Problem statement: Sherlock and Moving Tiles

TL;DR: Given 2 squares; with sides of length L, placed in an x-y plane, and both squares move along the line y=x (along the positive x and y) with velocities S1 and S2, what is the time taken at which the overlapping area of the two squares is equal to qi?

Hey, everyone.

Context: I am currently working on my Math skills after having taken some extensive time away from it. I think that it could improve the way I approach coding problems as well by recognising when a problem is Math-related. I'm going through Hackerrank & KhanAcademy for learning purposes at the moment.

Question: I am having trouble visualising the formula for the given problem. I have the answer and have also taken a peek at the editorial's answer but I still can't fully grasp it. Perhaps, I am forgetting something fundamental in my math knowledge.
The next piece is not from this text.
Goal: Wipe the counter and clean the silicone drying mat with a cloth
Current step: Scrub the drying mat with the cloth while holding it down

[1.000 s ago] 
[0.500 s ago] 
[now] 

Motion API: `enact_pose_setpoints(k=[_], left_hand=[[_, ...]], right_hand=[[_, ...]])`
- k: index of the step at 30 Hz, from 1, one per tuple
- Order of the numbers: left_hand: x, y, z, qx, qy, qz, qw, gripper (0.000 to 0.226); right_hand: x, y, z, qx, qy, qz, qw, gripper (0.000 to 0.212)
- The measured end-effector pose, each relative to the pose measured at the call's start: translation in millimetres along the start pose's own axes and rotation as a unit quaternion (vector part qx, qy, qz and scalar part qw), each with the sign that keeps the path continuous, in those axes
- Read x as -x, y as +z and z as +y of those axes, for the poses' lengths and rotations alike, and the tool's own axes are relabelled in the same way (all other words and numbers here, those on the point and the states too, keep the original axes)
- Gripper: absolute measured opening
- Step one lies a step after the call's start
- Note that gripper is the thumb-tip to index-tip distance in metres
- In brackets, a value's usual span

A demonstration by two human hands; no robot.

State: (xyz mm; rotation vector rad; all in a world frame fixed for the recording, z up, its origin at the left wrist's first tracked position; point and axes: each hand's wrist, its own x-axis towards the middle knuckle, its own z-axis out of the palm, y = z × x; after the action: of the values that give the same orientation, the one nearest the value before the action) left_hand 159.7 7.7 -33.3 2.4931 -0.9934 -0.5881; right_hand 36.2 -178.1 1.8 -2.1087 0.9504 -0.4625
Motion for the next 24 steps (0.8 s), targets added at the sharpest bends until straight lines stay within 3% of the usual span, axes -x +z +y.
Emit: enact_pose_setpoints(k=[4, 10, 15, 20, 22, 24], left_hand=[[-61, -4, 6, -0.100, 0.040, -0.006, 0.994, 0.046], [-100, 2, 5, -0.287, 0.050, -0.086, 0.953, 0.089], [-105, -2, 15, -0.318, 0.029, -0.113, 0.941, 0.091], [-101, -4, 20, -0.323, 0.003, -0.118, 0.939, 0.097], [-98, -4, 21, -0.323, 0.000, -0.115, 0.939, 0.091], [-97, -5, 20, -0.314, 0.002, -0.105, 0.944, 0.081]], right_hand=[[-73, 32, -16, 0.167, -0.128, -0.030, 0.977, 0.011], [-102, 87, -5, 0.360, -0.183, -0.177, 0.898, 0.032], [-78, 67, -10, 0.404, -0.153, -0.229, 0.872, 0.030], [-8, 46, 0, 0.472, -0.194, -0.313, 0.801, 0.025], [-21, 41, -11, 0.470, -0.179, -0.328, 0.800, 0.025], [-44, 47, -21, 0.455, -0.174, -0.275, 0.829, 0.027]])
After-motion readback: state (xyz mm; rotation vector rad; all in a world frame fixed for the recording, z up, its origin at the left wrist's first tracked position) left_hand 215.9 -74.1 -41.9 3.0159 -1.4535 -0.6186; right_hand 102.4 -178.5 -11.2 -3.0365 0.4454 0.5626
The problem's difficulty level is set as easy. So, I am a little embarrassed since I am having trouble solving a relatively easy Math problem. I hope that you won't hold that against me. :)

Anyway, the formula used to solve this problem is as follows:-

t = Math.sqrt(2) * (L - Math.sqrt(qi)) / Math.abs(S2-S1)

Could I get a breakdown/upwards derivation of the final formula? i.e. What do I need to think about in order to arrive at that formula? I understand parts of it but can't seem to pull them together into a conclusive answer.

Thanks for the help, guys. Any help is greatly appreciated!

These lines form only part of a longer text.